**DATA SHOWN:**

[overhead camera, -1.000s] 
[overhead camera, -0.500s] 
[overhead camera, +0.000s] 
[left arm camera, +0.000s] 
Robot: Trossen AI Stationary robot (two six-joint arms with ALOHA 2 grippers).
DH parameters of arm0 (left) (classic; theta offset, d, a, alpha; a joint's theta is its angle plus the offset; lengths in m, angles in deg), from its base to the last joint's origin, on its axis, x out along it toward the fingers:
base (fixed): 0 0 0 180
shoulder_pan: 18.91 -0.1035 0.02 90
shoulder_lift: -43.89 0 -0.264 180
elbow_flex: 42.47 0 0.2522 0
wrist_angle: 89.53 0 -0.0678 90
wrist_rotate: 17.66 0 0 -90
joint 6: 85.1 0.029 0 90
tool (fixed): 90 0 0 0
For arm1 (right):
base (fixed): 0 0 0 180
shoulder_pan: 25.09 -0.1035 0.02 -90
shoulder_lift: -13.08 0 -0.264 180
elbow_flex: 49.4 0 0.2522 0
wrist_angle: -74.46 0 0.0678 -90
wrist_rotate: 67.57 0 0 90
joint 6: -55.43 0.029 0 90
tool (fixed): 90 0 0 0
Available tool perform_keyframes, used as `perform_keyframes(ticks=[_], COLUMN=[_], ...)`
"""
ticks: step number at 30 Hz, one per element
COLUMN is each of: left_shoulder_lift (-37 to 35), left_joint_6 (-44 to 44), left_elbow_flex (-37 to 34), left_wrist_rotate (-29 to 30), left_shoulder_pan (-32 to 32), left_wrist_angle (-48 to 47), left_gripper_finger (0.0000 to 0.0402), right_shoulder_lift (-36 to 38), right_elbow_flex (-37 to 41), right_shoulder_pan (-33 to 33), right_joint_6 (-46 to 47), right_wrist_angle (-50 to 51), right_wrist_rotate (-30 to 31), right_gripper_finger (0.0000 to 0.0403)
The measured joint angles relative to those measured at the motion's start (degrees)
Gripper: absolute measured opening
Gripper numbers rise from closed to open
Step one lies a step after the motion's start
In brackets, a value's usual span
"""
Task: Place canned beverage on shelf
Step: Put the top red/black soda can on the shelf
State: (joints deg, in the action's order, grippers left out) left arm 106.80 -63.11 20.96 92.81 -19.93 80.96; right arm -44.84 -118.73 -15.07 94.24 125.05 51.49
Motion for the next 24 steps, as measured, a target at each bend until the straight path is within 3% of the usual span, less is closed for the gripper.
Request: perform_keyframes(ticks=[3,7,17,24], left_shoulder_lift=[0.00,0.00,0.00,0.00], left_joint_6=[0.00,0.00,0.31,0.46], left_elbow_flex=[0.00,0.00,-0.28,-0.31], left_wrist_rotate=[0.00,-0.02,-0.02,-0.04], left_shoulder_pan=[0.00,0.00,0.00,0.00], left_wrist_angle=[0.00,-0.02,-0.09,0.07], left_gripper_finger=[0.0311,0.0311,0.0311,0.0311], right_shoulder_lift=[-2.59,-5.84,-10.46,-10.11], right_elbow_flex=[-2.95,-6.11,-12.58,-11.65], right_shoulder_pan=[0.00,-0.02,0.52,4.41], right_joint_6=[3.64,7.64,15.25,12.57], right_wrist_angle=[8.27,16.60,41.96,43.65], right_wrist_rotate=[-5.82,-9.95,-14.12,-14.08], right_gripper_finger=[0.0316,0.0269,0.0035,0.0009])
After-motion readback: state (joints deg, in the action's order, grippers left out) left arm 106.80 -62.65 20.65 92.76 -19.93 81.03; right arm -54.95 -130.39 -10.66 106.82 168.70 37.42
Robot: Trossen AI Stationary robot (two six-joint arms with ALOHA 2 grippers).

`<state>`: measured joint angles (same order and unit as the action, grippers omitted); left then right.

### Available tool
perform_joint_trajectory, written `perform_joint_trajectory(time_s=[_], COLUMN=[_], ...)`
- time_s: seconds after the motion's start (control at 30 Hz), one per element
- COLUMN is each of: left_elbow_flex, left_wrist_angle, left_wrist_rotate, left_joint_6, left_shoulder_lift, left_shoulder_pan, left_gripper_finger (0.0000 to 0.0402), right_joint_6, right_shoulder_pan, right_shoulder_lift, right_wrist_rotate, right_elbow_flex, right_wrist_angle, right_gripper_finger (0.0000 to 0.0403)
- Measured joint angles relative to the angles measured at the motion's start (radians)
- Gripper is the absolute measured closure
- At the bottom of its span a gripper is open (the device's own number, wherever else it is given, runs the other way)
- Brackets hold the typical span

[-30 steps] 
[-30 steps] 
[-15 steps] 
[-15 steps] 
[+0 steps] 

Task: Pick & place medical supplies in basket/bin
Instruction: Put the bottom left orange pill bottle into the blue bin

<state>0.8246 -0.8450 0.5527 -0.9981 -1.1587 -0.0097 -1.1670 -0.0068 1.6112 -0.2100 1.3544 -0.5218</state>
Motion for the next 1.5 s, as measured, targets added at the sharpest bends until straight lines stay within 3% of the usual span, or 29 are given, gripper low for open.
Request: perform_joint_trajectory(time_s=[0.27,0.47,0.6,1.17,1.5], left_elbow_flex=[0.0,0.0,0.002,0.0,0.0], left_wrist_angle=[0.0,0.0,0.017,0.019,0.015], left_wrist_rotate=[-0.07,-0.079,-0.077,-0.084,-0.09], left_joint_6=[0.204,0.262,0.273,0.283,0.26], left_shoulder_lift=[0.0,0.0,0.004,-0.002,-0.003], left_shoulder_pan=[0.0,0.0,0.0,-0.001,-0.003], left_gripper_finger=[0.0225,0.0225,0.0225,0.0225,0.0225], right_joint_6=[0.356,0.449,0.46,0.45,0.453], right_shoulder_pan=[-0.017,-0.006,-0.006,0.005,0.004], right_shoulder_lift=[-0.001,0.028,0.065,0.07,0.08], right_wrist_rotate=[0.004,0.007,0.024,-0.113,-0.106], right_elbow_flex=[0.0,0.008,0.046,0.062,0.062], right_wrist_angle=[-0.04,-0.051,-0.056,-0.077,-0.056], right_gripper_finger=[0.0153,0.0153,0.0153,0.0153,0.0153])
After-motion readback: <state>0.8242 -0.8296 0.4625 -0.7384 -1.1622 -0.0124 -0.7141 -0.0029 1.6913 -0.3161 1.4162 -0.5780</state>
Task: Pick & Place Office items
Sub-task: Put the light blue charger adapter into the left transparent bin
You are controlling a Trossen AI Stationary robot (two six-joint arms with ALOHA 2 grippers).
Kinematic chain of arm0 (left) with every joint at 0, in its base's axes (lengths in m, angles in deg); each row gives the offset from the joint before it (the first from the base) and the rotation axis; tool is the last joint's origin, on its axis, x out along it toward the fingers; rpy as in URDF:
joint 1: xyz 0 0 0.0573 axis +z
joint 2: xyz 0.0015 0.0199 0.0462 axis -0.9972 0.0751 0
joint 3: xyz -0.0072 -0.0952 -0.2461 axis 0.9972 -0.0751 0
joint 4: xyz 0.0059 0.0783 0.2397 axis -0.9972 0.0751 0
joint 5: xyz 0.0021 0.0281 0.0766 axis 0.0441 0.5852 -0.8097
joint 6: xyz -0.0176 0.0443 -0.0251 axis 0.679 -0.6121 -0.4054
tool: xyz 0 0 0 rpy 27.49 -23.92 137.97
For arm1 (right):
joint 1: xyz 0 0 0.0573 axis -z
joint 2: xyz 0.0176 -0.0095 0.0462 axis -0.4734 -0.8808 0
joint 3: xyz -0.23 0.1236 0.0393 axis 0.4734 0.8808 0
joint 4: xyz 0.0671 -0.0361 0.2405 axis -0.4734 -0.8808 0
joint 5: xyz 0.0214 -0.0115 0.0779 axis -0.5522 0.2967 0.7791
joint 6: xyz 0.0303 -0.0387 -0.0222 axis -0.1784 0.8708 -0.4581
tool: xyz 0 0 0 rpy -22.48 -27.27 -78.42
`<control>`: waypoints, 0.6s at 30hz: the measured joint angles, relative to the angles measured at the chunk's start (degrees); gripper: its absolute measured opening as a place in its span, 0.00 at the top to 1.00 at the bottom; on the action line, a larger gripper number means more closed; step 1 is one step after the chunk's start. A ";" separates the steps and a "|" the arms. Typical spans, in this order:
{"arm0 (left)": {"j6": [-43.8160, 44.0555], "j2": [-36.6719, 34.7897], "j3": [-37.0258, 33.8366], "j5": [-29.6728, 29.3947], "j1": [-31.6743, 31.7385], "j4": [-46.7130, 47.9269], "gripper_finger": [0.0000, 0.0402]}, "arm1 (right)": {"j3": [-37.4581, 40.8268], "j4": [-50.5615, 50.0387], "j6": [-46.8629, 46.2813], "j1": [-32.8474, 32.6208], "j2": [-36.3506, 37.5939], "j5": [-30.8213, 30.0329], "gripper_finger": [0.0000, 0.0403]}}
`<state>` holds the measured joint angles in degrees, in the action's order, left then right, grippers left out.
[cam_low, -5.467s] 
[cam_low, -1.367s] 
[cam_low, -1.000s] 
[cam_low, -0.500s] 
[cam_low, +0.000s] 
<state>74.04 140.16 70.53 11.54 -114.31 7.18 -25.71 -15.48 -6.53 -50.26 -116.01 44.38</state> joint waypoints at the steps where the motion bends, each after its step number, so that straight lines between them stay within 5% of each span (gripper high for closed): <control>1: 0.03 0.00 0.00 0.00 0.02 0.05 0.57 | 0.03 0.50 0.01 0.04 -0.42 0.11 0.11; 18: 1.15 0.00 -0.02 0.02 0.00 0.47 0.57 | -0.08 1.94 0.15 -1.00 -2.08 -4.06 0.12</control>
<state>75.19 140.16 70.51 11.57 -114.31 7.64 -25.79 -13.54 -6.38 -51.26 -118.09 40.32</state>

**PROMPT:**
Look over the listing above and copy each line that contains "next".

**WRITTEN REPLY:**
Motion for the next 24 steps, as measured, a target at each bend until the straight path is within 3% of the usual span, less is closed for the gripper.
Motion for the next 1.5 s, as measured, targets added at the sharpest bends until straight lines stay within 3% of the usual span, or 29 are given, gripper low for open.

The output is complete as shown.